Repeat the listing exactly. The images do not belong in the copy.

[Start of Attachment]

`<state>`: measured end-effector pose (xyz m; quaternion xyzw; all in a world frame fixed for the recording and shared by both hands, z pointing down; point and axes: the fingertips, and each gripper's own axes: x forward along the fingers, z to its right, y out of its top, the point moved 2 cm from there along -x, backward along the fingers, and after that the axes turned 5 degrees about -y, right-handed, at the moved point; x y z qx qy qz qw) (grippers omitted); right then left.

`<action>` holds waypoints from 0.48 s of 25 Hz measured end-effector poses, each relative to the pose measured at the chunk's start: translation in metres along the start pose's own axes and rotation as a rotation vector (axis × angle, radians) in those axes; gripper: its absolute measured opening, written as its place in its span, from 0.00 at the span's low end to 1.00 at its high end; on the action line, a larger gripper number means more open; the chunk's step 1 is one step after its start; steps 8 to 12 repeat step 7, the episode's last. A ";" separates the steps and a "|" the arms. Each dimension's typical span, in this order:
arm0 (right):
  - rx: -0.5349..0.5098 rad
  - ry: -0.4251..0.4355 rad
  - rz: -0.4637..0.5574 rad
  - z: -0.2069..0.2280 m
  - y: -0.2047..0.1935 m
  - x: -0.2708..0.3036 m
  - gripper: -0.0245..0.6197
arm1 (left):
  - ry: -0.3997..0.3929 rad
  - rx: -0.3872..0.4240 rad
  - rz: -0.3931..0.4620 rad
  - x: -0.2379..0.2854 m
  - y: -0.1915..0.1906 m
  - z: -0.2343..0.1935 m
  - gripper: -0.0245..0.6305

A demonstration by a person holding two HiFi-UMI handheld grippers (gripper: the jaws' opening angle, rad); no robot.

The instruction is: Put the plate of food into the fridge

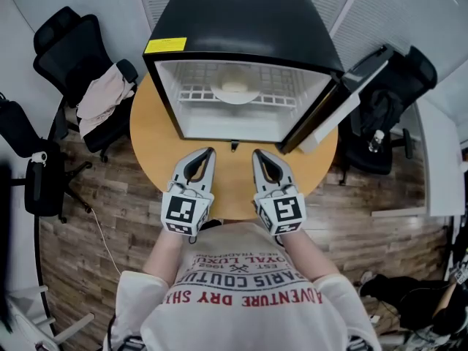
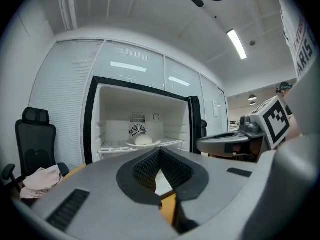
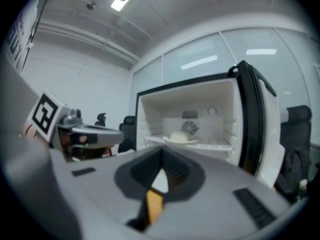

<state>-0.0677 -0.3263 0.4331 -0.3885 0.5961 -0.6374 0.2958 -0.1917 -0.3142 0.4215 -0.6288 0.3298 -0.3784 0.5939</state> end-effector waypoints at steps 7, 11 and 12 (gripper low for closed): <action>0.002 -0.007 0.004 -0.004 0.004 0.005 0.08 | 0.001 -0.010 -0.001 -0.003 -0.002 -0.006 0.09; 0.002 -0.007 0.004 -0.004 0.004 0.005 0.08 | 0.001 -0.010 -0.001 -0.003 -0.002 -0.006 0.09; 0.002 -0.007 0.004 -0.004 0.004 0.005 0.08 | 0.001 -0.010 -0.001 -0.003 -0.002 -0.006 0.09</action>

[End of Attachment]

• [Finished exercise]:
`<state>`: measured end-effector pose (xyz m; quaternion xyzw; all in a world frame fixed for the recording and shared by both hands, z pointing down; point and axes: the fingertips, and each gripper's own axes: x forward along the fingers, z to its right, y out of its top, the point moved 2 cm from there along -x, backward along the fingers, and after that the axes turned 5 degrees about -y, right-handed, at the moved point; x y z qx qy qz qw) (grippers omitted); right then left.

`<action>` holds waypoints from 0.48 s of 25 Hz measured end-effector poses, each relative to the pose measured at the chunk's start: translation in metres along the start pose's own axes and rotation as a rotation vector (axis × angle, radians) in those axes; gripper: its absolute measured opening, written as its place in its span, from 0.00 at the span's low end to 1.00 at its high end; on the action line, a larger gripper number means more open; the chunk's step 1 is one step after its start; steps 8 to 12 repeat step 7, the episode's last. A ";" separates the steps and a "|" the arms. Each dimension's typical span, in this order:
arm0 (right):
  - rx: -0.5349..0.5098 rad
  - ry: -0.4251..0.4355 rad
  - rz: -0.4637..0.5574 rad
  - z: -0.2069..0.2280 m
  - y: -0.2047..0.1935 m
  - x: -0.2708..0.3036 m
  - gripper: -0.0245..0.6197
arm1 (left):
  - ry: -0.3997..0.3929 rad
  - rx: -0.3872..0.4240 rad
  - rz: -0.3931..0.4620 rad
  - x: -0.2379..0.2854 m
  - y: -0.1915..0.1906 m
  - z: -0.2343..0.1935 m
  - gripper: -0.0245..0.6305

A demonstration by a person holding two HiFi-UMI handheld grippers (gripper: the jaws' opening angle, rad); no robot.

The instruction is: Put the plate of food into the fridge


<state>-0.0677 -0.3263 0.4331 -0.3885 0.5961 -0.6374 0.2958 -0.1917 -0.3142 0.4215 -0.6288 0.3298 -0.3784 0.5939</state> end-effector waypoints at steps 7, 11 and 12 (gripper low for closed): <action>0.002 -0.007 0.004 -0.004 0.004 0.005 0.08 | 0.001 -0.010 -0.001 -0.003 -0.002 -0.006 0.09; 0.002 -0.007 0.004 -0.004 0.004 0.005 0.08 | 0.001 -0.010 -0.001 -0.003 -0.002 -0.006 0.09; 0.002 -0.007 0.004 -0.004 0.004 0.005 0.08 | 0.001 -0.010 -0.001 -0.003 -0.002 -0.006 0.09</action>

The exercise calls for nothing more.